PROBLEM TO SOLVE:
Check every line below for the string "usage". Copy the ones that have it.

[Excerpts from a dataset]
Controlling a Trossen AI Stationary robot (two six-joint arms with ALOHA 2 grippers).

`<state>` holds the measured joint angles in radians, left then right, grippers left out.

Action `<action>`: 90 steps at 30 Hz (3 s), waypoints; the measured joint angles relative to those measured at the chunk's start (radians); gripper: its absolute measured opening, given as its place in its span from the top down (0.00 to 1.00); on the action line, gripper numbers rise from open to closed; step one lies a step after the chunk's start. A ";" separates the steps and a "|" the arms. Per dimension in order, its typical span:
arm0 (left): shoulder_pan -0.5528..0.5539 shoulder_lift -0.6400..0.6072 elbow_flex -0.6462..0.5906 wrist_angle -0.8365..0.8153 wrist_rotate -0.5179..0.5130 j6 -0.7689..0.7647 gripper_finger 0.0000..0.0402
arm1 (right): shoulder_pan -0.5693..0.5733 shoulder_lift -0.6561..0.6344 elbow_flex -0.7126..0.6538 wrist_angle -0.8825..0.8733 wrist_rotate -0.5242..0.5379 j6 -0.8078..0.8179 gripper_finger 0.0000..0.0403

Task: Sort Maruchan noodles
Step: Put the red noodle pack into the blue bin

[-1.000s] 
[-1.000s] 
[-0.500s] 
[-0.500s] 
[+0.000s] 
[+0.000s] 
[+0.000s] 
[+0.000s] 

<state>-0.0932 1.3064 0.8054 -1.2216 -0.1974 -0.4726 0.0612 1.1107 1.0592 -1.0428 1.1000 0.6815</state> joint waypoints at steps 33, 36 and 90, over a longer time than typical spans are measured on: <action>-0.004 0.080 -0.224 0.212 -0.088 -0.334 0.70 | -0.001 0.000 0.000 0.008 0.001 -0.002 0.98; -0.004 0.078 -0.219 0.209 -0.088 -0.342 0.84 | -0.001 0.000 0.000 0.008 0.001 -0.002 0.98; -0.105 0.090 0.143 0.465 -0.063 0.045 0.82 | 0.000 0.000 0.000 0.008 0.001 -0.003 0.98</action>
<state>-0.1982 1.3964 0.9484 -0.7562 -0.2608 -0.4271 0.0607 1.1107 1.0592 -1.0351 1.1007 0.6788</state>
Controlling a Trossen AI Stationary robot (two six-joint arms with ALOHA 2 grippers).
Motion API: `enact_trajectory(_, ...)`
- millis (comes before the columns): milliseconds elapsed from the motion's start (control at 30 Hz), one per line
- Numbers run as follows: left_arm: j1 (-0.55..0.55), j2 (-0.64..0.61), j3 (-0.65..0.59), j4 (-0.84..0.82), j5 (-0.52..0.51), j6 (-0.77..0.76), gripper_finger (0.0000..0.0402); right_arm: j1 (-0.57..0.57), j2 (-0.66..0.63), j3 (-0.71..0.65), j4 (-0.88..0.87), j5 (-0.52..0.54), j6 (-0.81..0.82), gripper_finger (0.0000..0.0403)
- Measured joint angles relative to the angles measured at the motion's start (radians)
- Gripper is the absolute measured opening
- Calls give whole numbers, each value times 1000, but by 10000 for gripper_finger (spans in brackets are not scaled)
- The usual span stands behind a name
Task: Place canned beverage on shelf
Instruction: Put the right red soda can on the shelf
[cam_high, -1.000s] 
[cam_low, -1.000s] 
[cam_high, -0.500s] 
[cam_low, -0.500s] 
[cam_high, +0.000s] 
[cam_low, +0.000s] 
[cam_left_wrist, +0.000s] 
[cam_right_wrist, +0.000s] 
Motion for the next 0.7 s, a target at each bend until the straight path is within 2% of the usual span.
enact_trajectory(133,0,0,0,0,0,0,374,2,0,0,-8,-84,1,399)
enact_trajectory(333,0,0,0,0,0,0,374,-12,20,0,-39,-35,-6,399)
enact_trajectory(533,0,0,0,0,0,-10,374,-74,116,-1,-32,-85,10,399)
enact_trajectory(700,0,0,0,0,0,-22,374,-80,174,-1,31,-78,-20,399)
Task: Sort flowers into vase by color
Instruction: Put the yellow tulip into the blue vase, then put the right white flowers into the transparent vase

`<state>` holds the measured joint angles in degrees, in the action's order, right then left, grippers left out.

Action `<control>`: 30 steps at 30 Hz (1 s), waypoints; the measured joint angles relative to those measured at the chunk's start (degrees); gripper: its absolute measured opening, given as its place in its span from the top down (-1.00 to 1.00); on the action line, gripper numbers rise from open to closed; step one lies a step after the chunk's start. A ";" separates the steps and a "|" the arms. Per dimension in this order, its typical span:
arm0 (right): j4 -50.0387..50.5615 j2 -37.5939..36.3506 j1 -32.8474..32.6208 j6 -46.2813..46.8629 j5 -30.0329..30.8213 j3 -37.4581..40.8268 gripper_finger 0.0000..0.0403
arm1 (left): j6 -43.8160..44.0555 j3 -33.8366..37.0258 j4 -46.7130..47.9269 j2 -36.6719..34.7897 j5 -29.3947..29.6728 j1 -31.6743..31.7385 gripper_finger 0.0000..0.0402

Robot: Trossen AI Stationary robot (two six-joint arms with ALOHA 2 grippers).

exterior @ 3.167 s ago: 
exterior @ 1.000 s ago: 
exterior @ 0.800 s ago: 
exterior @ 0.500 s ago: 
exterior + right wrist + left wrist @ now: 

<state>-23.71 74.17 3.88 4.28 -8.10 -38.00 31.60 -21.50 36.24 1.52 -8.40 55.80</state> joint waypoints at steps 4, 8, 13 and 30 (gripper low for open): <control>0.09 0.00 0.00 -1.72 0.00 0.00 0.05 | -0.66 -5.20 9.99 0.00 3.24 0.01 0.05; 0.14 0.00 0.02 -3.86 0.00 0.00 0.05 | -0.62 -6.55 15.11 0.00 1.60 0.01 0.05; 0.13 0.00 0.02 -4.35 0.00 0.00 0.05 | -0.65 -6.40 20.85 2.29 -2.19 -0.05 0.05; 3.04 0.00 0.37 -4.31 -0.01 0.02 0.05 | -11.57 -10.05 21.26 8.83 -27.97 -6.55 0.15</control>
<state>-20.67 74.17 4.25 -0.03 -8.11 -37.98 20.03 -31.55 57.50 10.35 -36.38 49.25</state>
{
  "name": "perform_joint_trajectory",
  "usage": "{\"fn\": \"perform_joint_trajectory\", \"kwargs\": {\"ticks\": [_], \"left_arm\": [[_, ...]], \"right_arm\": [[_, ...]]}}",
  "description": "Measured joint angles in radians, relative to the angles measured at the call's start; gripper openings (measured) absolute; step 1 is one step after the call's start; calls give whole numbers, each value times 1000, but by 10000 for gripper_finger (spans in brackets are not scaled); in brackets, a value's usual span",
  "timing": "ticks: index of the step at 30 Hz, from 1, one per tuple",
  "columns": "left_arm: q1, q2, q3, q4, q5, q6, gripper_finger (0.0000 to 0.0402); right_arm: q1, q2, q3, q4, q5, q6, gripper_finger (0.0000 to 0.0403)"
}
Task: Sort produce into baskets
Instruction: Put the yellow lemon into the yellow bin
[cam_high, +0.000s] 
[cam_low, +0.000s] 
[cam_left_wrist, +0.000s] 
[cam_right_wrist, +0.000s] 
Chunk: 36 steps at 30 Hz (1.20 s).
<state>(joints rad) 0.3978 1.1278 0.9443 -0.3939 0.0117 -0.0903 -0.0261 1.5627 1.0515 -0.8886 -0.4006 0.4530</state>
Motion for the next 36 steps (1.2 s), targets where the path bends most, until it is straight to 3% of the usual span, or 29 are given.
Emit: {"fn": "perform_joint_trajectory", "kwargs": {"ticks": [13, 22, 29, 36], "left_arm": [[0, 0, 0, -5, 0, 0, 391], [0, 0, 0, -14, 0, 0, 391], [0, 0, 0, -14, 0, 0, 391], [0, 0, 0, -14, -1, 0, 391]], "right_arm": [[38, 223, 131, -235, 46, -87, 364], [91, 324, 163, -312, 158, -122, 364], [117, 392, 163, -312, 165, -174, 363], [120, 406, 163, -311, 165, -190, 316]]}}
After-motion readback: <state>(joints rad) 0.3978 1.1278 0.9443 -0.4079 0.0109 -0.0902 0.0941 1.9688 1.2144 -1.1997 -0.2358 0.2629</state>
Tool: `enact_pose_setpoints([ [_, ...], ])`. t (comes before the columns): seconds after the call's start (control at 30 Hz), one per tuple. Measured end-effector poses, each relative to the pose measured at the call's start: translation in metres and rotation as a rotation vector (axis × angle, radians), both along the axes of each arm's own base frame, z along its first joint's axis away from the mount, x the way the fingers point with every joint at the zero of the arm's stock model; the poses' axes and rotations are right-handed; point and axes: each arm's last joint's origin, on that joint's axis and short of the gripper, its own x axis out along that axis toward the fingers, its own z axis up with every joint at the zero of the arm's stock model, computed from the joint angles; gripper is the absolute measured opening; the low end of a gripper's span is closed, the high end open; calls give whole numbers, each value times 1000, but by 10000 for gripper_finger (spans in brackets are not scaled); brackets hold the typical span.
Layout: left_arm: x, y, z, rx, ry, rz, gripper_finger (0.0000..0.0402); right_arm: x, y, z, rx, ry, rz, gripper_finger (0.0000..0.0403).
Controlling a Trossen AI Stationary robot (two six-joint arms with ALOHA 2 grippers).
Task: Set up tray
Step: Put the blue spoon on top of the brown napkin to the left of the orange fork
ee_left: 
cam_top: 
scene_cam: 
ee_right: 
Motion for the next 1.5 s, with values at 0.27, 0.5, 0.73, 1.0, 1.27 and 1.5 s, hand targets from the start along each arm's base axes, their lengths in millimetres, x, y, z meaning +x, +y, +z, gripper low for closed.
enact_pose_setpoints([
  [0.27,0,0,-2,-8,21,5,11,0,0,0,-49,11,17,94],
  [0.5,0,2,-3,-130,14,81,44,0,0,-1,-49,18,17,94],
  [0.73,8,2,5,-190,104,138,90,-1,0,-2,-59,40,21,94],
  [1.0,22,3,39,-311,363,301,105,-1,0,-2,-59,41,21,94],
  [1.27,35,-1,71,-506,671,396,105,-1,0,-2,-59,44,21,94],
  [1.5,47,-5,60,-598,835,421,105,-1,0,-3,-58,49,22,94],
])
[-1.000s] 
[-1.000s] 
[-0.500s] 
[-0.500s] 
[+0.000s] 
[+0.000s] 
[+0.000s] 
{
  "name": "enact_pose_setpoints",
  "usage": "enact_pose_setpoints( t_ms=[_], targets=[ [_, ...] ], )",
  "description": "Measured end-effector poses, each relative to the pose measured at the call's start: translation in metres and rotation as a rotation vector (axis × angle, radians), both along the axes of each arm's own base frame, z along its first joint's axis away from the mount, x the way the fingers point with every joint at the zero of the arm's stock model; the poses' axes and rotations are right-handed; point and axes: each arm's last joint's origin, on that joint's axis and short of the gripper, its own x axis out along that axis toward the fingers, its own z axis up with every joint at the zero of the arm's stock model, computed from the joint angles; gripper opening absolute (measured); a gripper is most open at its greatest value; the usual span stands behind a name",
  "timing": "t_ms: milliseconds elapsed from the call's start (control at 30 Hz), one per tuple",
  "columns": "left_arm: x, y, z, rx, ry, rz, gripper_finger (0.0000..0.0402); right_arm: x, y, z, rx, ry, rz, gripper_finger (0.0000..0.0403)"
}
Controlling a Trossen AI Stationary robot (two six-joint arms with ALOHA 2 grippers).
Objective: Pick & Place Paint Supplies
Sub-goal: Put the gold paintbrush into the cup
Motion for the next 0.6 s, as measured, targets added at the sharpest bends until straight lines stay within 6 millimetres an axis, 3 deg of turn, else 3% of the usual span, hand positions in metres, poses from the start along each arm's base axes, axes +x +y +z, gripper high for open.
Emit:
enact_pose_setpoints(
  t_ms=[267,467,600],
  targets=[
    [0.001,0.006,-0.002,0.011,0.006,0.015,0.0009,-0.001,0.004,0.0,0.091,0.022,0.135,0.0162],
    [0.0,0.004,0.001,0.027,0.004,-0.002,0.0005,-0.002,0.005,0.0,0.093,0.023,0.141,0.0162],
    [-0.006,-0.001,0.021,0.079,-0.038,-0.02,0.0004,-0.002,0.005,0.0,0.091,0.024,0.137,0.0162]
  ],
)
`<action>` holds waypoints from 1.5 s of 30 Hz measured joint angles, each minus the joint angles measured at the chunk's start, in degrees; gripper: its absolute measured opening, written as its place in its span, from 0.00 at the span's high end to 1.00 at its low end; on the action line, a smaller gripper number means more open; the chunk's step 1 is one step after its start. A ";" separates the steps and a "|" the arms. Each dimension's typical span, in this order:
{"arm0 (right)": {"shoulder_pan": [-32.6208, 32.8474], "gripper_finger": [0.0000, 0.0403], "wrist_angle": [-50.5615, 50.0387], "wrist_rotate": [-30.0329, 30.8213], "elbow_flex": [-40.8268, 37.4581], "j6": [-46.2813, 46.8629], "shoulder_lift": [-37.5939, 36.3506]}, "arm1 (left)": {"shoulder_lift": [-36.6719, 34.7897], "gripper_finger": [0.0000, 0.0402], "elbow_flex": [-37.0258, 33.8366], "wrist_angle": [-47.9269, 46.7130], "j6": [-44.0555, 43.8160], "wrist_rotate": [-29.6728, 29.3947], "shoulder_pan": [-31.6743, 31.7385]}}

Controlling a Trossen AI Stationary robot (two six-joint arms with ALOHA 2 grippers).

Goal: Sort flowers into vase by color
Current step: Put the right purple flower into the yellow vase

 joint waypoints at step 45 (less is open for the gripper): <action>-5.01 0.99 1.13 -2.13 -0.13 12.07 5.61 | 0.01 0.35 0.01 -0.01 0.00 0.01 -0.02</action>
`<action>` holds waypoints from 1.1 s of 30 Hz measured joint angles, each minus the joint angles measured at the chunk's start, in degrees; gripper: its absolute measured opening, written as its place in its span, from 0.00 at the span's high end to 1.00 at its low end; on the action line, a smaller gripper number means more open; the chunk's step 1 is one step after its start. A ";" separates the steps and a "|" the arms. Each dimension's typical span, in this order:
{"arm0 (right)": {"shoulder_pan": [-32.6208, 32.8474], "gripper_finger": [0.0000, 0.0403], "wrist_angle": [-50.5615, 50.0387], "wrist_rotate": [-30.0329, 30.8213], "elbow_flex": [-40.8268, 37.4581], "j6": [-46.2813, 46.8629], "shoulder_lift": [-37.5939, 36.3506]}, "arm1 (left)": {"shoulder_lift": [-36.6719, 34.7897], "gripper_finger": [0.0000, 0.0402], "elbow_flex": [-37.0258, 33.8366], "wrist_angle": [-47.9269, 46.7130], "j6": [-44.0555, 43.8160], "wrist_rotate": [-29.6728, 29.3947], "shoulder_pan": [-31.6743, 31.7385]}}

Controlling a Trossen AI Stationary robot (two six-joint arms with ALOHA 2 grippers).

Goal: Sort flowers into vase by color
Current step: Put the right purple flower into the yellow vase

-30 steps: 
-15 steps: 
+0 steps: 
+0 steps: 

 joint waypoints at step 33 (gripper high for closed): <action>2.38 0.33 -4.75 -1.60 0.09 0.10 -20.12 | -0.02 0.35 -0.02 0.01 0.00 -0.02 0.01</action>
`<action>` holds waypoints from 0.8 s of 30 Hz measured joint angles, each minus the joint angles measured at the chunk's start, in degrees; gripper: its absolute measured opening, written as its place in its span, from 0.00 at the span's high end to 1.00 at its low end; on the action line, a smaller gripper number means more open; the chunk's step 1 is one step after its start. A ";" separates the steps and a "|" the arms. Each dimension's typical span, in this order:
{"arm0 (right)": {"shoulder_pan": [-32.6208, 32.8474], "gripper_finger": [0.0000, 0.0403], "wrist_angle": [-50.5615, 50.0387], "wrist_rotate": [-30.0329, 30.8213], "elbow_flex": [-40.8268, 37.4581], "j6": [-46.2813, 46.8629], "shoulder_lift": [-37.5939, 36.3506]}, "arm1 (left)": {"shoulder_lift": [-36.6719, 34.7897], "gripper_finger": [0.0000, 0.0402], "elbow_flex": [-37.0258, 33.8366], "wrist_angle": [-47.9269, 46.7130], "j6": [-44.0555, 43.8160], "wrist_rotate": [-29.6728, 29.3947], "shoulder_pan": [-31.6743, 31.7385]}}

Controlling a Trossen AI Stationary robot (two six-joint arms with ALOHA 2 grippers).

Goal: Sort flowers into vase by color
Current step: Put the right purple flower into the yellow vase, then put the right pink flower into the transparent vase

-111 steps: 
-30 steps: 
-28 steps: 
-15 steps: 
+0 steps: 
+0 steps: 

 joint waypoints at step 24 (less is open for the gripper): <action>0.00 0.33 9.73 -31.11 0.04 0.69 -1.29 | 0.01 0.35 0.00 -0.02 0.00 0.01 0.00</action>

EXERCISE RESPONSE:
  "usage": "{\"fn\": \"perform_joint_trajectory\", \"kwargs\": {\"ticks\": [_], \"left_arm\": [[_, ...]], \"right_arm\": [[_, ...]]}}",
  "usage": "enact_pose_setpoints( t_ms=[_], targets=[ [_, ...] ], )",

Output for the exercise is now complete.